Verticillium wilt (Verticillium dahliae Kleb.) is an important disease affecting sunflower (Helianthus annuus L.) in most production areas in Argentina, Canada, and the United States. Estimation of yield losses produced by the disease is difficult because of the absence of highly efficient chemical control and resistant hybrids of comparable yield potential. In this work nine pairs of isohybrids with and without resistance to V. dahliae were sown at five different locations and evaluated under natural infection to determine disease induced yield reductions across environments with varying V. dahliae incidence.

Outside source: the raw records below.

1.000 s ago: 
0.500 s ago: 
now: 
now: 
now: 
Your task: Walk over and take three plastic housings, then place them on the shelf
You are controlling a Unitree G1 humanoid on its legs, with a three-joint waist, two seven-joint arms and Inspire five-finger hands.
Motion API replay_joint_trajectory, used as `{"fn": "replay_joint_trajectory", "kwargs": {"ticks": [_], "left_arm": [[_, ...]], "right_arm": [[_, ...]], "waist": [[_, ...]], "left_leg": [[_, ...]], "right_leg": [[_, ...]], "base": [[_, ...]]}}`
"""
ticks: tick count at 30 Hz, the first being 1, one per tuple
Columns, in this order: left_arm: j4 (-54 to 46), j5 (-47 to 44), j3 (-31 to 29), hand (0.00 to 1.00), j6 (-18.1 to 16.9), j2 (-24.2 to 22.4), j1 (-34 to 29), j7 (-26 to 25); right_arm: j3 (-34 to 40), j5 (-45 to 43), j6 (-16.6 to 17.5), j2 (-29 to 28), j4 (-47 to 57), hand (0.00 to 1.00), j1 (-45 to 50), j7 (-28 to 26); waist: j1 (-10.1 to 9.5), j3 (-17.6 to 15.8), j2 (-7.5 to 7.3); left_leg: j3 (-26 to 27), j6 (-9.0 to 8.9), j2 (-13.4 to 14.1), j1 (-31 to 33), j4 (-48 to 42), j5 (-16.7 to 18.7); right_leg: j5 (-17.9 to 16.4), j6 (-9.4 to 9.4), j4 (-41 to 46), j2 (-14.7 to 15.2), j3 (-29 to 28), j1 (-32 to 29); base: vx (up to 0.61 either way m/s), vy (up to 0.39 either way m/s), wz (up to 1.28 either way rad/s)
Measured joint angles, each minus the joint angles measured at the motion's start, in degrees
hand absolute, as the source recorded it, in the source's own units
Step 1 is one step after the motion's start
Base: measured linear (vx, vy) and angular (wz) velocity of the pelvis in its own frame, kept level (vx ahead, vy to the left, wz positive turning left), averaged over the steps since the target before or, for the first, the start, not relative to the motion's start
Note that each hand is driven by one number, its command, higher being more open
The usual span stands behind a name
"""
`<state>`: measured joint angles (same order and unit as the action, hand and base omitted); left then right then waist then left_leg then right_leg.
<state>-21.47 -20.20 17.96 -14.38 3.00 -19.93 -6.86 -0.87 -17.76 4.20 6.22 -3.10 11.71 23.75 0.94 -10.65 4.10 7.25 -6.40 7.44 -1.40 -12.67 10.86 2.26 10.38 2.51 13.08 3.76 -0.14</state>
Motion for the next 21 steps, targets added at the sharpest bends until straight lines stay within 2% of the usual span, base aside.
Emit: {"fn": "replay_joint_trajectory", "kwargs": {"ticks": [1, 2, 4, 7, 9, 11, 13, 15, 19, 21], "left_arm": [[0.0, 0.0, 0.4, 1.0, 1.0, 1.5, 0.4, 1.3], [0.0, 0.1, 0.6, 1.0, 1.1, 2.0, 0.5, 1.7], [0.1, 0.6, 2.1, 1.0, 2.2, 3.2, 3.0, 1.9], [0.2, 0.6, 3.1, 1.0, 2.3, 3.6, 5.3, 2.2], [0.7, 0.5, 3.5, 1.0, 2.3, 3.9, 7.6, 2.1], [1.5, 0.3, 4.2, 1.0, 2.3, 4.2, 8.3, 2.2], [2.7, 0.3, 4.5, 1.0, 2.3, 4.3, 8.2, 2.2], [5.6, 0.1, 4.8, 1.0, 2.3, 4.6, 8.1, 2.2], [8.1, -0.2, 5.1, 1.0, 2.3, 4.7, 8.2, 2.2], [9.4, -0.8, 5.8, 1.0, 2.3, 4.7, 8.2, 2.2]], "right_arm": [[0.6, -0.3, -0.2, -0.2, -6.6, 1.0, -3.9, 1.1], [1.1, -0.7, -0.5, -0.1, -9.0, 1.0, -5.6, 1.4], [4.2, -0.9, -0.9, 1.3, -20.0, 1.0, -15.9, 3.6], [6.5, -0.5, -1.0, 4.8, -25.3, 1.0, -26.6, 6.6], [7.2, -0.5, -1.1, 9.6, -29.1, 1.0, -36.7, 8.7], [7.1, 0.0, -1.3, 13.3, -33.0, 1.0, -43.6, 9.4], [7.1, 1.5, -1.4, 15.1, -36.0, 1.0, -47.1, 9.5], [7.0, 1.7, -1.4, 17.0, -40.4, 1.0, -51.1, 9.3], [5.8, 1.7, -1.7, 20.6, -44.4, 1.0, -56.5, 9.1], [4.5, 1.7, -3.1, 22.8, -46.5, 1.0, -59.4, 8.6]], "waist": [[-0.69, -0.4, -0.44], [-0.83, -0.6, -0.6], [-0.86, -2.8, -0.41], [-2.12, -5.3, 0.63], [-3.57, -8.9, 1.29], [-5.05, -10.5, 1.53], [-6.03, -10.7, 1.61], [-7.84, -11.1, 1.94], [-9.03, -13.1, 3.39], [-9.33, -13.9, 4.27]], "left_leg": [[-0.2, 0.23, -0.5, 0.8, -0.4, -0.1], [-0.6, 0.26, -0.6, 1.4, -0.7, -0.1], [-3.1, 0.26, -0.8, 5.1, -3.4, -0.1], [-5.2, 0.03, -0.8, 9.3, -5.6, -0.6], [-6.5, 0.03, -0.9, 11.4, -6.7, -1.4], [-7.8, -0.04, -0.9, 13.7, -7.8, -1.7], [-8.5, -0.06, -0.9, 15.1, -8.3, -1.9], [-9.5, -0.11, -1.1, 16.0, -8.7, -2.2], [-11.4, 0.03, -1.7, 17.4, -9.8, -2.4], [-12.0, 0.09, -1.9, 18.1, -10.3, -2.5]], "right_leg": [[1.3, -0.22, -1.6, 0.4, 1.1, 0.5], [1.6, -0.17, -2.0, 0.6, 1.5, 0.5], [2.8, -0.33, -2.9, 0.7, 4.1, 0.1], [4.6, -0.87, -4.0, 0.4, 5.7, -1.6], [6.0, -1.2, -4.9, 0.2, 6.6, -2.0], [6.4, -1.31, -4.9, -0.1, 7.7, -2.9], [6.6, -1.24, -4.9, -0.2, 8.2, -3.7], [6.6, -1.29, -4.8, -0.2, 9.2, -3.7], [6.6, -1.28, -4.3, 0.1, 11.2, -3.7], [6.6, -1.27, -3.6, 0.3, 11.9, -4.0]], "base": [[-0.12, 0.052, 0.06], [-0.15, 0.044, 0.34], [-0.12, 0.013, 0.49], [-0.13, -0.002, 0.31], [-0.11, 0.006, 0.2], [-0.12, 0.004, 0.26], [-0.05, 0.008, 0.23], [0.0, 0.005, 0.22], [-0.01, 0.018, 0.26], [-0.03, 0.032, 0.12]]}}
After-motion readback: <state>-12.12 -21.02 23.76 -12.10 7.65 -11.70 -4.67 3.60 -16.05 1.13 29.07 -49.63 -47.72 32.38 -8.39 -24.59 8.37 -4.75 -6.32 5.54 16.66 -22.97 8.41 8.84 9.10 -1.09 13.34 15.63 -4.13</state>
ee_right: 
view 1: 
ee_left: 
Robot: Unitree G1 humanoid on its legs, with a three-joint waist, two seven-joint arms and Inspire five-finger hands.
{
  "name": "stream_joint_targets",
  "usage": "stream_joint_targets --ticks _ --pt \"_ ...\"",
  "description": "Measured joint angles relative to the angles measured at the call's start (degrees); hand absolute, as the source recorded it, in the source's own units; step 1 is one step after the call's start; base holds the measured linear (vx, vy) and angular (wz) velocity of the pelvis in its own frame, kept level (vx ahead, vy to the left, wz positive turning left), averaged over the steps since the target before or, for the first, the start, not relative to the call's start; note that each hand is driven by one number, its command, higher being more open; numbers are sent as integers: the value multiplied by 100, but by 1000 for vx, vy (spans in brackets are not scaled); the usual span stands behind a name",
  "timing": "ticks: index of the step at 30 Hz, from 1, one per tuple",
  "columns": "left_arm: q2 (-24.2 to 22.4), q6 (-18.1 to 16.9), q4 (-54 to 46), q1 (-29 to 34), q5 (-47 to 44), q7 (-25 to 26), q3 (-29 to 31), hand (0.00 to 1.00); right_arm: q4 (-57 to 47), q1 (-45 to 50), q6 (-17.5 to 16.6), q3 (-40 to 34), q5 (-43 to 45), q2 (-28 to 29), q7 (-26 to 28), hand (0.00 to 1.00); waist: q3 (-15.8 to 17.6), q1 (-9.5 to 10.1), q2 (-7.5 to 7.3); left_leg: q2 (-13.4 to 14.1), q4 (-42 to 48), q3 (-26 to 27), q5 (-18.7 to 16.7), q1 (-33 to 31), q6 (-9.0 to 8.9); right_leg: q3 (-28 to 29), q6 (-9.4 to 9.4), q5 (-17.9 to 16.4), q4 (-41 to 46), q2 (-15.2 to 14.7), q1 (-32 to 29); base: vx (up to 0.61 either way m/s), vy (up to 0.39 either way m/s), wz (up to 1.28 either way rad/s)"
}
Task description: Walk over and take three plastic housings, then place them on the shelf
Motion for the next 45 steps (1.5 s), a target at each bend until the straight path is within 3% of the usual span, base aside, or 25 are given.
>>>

The effects of the disease on physiological components of growth were studied in a separate trial with three pairs of isohybrids. Disease incidence and severity for resistant isohybrids (R) were zero or nearly zero independently of their genetic background in all locations, indicating the isohybrids were highly resistant or immune. In the most severe environments, grain and oil yield of susceptible isohybrids (S) were nearly 30% less than those of the resistance couterparts. The incorporated resistance resulted in an increased percent radiation interception and radiation use efficiency (RUE). However, the effect of the disease on crop growth rate was evident after flowering. Up to that phenological stage, leaf expansion, radiation interception and photosynyhetic rate did not differ between R and S isohybrids.